Start of DATA UNDER STUDY

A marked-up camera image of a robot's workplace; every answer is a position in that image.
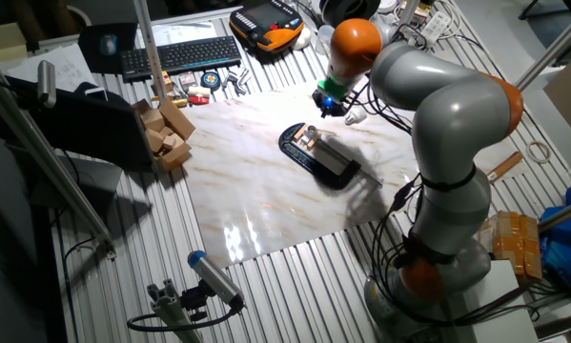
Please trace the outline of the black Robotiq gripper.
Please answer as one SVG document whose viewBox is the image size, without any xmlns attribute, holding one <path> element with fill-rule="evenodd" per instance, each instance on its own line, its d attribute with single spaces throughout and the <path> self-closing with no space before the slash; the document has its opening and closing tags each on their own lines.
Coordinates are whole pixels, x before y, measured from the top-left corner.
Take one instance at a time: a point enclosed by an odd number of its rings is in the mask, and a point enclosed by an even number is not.
<svg viewBox="0 0 571 343">
<path fill-rule="evenodd" d="M 312 98 L 319 108 L 321 118 L 326 116 L 344 116 L 347 113 L 347 107 L 342 104 L 347 95 L 347 91 L 336 91 L 335 93 L 327 93 L 321 88 L 317 88 Z"/>
</svg>

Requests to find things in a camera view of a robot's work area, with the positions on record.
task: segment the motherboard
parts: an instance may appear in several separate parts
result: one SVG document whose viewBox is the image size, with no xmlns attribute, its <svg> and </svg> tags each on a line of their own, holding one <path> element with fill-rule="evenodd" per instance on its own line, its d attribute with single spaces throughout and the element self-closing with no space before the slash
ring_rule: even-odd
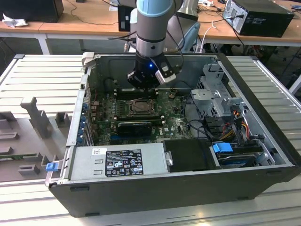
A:
<svg viewBox="0 0 301 226">
<path fill-rule="evenodd" d="M 183 117 L 185 95 L 175 89 L 97 94 L 92 102 L 95 145 L 160 143 L 192 138 Z"/>
</svg>

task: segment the computer case
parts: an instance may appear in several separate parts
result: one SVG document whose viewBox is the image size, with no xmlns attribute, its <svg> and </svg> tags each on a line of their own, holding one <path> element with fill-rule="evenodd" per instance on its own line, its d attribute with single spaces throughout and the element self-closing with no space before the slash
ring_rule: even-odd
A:
<svg viewBox="0 0 301 226">
<path fill-rule="evenodd" d="M 294 13 L 269 0 L 228 0 L 222 17 L 239 35 L 280 38 Z"/>
<path fill-rule="evenodd" d="M 62 0 L 0 0 L 0 18 L 3 15 L 26 21 L 58 22 L 64 7 Z"/>
</svg>

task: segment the power supply label
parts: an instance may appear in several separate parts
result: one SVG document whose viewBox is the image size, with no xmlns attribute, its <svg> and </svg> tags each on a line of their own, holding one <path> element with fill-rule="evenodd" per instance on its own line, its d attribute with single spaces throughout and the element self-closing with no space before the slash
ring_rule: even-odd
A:
<svg viewBox="0 0 301 226">
<path fill-rule="evenodd" d="M 108 151 L 105 156 L 105 175 L 121 177 L 143 174 L 141 149 Z"/>
</svg>

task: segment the wooden desk
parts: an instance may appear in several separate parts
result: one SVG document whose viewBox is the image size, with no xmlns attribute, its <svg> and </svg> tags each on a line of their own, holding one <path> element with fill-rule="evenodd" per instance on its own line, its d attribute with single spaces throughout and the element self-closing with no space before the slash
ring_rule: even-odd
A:
<svg viewBox="0 0 301 226">
<path fill-rule="evenodd" d="M 290 4 L 294 2 L 276 0 L 280 5 L 291 8 Z M 225 5 L 214 0 L 214 3 L 223 7 Z M 83 40 L 99 40 L 107 39 L 111 36 L 122 36 L 126 32 L 118 31 L 118 24 L 113 24 L 118 21 L 118 13 L 109 11 L 109 5 L 100 0 L 87 0 L 85 3 L 76 3 L 75 0 L 63 0 L 64 12 L 58 23 L 42 23 L 29 22 L 27 27 L 9 28 L 0 23 L 0 36 L 2 37 L 20 37 L 20 38 L 36 38 L 39 40 L 43 54 L 51 54 L 51 49 L 48 45 L 48 39 L 78 39 L 81 49 Z M 81 20 L 95 24 L 113 24 L 113 25 L 95 25 L 83 23 Z M 215 12 L 201 12 L 199 21 L 219 20 L 221 17 Z M 205 42 L 221 43 L 221 44 L 240 44 L 235 33 L 229 24 L 225 21 L 217 22 L 217 29 L 211 29 L 207 35 Z M 204 36 L 206 30 L 211 26 L 211 23 L 201 23 L 199 35 Z M 246 45 L 268 45 L 268 46 L 301 46 L 301 19 L 293 19 L 288 26 L 282 38 L 257 37 L 257 36 L 240 36 L 241 40 Z"/>
<path fill-rule="evenodd" d="M 118 13 L 109 11 L 109 5 L 100 0 L 88 0 L 85 3 L 77 3 L 75 0 L 63 0 L 64 12 L 58 23 L 44 23 L 40 33 L 57 33 L 57 34 L 83 34 L 83 35 L 107 35 L 122 36 L 126 32 L 118 31 Z M 95 25 L 87 24 L 83 21 L 95 24 L 113 24 L 113 25 Z"/>
</svg>

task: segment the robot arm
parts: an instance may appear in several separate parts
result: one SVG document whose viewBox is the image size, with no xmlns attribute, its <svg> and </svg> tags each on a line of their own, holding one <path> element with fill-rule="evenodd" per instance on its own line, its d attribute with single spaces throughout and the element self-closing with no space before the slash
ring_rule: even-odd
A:
<svg viewBox="0 0 301 226">
<path fill-rule="evenodd" d="M 119 0 L 137 7 L 137 41 L 134 71 L 127 80 L 138 89 L 150 89 L 175 79 L 180 67 L 172 67 L 163 54 L 169 19 L 183 0 Z"/>
</svg>

End of DATA UNDER STUDY

PROMPT: Above are the records; report each line in them that includes the word "camera".

EXPECTED ANSWER:
A marked-up camera image of a robot's workplace; every answer is a position in that image.
Requests to find things in a camera view of a robot's work area, with the positions on record.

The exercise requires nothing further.